Achievement Award 2014

Achievement Award

Pioneering research on speech recognition based on stochastic models

Seiichi Nakagawa

  Speech recognition technology is a very familiar in daily life such as an input method for smart phones. Almost all the current speech recognition is based on stochastic models called Hidden Markov Models (HMMs). The award winner has been engaged in the fundamental research and development of speech recognition technology based on HMMs.
  In 1970’s, he proposed various continuous speech recognition algorithms based on Dynamic Time Warping such as parallel tree search (which includes the conventional beam search proposed at nearly the same time), word spotting, and context-free grammar-driven continuous speech recognition, and developed the first Japanese spoken language understanding system, LITHAN, based on these speech recognition algorithms. In 1980’s, he also proposed more advanced continuous speech recognition algorithms including O(n)DP (which is equivalent to one pass algorithm), augmented continuous DP matching, frame synchronous context-free grammar-driven recognition, stochastic DTW, and backward kakari-uke parsing algorithm. Then he finally developed a continuous speech recognition system based on HMMs, SPOJUS. This series of the proposals and developments has led the research community all over the world. He also has developed many kinds of spoken dialogue systems using these speech recognition techniques.
  Since the 1990’s, he achieved remarkable results in the research of large-vocabulary continuous speech recognition based on probabilistic language models and HMMs, and refined SPOJUS. These fundamental technologies have been used in the commercial systems such as dictation systems working on PCs and real-time broadcast news captioning systems. In this way, he has made particularly significant contributions to the society.
  State-of-the-art speech recognizers are the combinations of HMMs and deep neural networks. He is a pioneer of this kind of research and has adopted a kind of neural network called Hidden Conditional Neural Fields (HCNFs). He also has done application researches energetically.

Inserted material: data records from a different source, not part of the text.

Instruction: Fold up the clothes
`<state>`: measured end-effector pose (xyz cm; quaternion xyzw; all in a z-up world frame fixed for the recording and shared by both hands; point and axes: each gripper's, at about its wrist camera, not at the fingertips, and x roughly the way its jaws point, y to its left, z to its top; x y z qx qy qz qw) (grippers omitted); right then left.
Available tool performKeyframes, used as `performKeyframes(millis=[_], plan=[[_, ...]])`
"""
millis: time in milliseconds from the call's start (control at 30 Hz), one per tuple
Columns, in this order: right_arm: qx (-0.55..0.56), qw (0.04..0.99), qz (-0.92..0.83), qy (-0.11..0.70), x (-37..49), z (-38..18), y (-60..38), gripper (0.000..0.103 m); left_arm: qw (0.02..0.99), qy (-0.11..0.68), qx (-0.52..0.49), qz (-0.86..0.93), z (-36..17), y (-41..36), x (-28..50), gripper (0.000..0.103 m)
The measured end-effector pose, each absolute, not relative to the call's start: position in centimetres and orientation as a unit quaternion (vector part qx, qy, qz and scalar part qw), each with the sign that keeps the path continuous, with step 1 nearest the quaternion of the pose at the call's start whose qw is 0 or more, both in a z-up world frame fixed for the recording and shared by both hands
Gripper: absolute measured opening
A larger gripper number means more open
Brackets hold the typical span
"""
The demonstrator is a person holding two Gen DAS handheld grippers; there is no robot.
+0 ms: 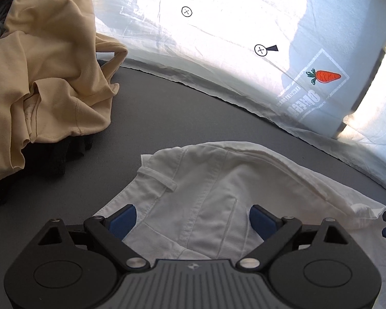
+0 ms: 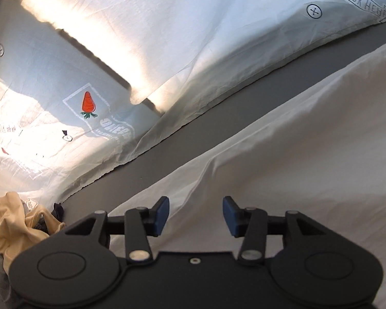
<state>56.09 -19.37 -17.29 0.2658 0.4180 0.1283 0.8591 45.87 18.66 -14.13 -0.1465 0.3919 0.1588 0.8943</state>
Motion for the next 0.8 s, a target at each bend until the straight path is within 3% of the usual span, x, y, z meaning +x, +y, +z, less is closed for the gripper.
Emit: performKeyframes(millis=[100,167,300,500,633,700,800], plan=[[0.161,0.871,0.169,0.431,56.0,-17.0,-16.1,0.030,0.893,0.398,-0.135,0.161,-14.7,18.8,46.2,0.095],[0.093,0.873,0.187,0.440,56.5,-17.1,-13.8,0.027,0.888,0.407,-0.137,0.167,-15.5,19.0,46.5,0.095],[-0.001,0.883,0.209,0.421,58.5,-17.1,-9.8,0.027,0.875,0.424,-0.151,0.176,-17.1,19.7,46.9,0.095],[-0.057,0.896,0.167,0.408,62.9,-19.3,-6.4,0.027,0.873,0.434,-0.146,0.167,-18.6,19.7,47.4,0.097],[-0.097,0.905,0.160,0.381,62.1,-18.9,-6.3,0.040,0.869,0.444,-0.133,0.175,-19.2,19.4,48.0,0.100],[-0.075,0.913,0.157,0.370,60.9,-17.8,-8.7,0.052,0.867,0.446,-0.137,0.174,-19.3,19.5,48.0,0.101],[-0.031,0.924,0.122,0.361,59.4,-16.4,-14.1,0.058,0.866,0.449,-0.136,0.173,-19.3,19.5,48.1,0.101]])
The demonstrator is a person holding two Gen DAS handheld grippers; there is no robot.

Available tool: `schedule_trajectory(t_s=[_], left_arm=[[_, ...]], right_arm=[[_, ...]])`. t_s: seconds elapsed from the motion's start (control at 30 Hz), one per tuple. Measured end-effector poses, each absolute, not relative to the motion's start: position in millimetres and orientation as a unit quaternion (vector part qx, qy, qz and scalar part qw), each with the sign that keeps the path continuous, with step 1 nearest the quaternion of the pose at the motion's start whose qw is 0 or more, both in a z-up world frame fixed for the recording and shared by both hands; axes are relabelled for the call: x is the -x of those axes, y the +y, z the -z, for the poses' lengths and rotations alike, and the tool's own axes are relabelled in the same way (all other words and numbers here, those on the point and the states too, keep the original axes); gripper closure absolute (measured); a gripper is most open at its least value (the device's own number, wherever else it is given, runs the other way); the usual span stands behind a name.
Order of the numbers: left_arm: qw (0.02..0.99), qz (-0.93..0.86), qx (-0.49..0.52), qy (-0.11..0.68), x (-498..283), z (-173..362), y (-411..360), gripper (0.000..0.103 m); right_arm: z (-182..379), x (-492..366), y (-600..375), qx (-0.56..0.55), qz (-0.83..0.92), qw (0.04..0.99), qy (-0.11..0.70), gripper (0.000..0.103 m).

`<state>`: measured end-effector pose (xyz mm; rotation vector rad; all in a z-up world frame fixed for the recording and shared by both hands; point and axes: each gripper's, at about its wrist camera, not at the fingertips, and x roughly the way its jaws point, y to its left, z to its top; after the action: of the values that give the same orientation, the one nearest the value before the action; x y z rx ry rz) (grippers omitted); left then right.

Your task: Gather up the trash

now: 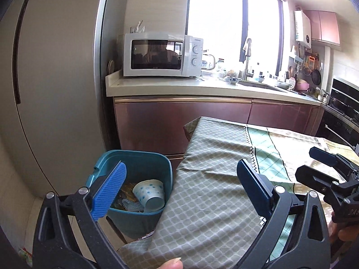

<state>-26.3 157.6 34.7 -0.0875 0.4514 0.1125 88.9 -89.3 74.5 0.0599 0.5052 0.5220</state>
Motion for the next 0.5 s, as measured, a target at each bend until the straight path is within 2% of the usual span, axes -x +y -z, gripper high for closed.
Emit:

He, for example, has done frontier researches on language education using spoken language processing techniques. He constructed and provided language learners’ speech databases. He also developed computer assisted language learning (CALL) systems. He also made pioneering researches on spoken document processing, in which multimedia data including speech are processed to be retrieved and summarized. He received best paper awards for early spoken dialogue understanding study (1977) and recent study on HCNF-based speech recognition (2012) from IEICE. Furthermore, he also received another best paper award from IEICE for a survey on the trends of speech recognition researches (2010). Not only the vast coverage and structured explanation but also his unique investigation and future prospective of speech recognition research from the viewpoint of information theory were highly evaluated.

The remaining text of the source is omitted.